Nafaka kelime anlamı ile bir kimsenin geçindirmekle, bakıp gözetmekle yükümlü bulunduğu kimseye ya da kimselere, mahkeme kararıyla verdiği aylıktır. Türk Medeni Kanunu’nda dört çeşit nafaka düzenlenmektedir:

  • Tedbir Nafakası
  • İştirak Nafakası
  • Yoksulluk Nafakası
  • Yardım Nafakası

Nafaka davasında görevli mahkeme Aile Mahkemesidir.

Tedbir nafakası Nedir?

Boşanma davasının açılmasıyla dava süresince eşlerin birbirine olan bakım yükümlülüğü devam ettiğinden, hakim geçimini sağlamakta zorlanan eş lehine, diğer eşin ne miktarda katkıda bulunacağını, eşlerin mali durumlarını nazara alarak belirlediği nafakaya, tedbir nafakası denir. Tedbir nafakası, boşanma gerçekleşene kadar yani boşanma kararı kesinleşene kadar bağlanan nafakaya denir. Bir eşin geçimi için diğer eşin katkı yapmasıdır. TMK m. 169 ve 197 maddelerinde düzenlenmektedir.

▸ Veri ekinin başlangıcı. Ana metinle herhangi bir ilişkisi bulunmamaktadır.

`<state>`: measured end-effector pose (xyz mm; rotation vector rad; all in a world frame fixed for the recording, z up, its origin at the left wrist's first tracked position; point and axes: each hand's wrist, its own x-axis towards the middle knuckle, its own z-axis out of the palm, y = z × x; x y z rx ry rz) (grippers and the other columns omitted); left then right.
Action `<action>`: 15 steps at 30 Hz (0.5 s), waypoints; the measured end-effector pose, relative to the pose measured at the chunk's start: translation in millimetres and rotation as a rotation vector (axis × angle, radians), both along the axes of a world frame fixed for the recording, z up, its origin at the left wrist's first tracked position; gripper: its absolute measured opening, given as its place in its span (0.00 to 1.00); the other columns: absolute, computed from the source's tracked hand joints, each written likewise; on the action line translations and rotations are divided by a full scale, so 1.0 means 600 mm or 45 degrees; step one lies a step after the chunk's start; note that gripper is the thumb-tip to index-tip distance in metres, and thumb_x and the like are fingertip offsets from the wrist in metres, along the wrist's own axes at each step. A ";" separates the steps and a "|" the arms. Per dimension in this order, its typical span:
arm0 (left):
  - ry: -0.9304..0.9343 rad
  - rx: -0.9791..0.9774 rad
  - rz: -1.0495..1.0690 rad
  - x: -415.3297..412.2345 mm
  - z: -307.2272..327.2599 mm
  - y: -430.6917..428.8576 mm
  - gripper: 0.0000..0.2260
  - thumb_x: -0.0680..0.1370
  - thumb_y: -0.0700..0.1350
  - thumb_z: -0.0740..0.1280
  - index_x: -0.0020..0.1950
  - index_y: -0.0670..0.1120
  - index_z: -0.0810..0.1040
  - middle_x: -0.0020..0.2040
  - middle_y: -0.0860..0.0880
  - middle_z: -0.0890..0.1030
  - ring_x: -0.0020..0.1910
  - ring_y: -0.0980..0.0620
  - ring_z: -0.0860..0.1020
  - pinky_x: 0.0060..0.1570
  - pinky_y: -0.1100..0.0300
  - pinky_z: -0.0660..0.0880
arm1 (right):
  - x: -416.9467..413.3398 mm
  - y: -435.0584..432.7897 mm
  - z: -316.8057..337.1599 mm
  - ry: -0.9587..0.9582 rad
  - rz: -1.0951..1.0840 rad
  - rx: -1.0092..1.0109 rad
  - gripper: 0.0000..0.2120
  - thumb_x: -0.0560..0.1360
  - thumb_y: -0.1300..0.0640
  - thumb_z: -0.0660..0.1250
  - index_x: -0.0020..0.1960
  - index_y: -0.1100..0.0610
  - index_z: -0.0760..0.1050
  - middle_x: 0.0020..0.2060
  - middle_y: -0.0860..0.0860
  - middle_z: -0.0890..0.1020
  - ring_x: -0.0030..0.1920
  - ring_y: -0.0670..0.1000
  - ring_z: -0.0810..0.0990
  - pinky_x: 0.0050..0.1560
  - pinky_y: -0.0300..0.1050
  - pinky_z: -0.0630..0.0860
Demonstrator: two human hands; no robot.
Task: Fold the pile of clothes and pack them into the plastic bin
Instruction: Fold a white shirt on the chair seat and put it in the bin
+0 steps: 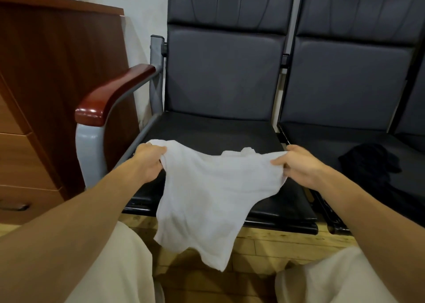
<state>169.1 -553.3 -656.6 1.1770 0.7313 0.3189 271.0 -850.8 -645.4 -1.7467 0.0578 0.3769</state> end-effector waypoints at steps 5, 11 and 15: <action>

Tedbir nafakası boşanma davası ile birlikte talep edilebileceği gibi, eşinden ayrı yaşama hakkı olan eş de diğer eşten tedbir nafakası talep edebilir. Ancak tedbir nafakası alma hakkı olan eş bu hakkından feragat ederse, bundan böyle lehine tedbir nafakasına hükmedilemez.

  • TMK  m. 169 – Boşanma veya ayrılık davası açılınca hâkim, davanın devamı süresince gerekli olan, özellikle eşlerin barınmasına, geçimine, eşlerin mallarının yönetimine ve çocukların bakım ve korunmasına ilişkin geçici önlemleri re’sen alır.

Yukarıdaki madde de belirtildiği üzere boşanma davasının açılmasıyla birlikte eşlerin aynı evde yaşamaları kendilerinden  beklenemeyeceğinden dava açılmasıyla birlikte bazı önlemlerin alınması ve dava sonuçlanıncaya kadar bazı düzenlemelerin yapılması gerekir. Bu sebeple boşanma davası açıldığında, eşlerin geçimine ilişkin tedbirleri  hakim re’sen alabilecektir. Hakimin re’sen alabileceği bu tedbirlerden biri de tedbir nafakasıdır.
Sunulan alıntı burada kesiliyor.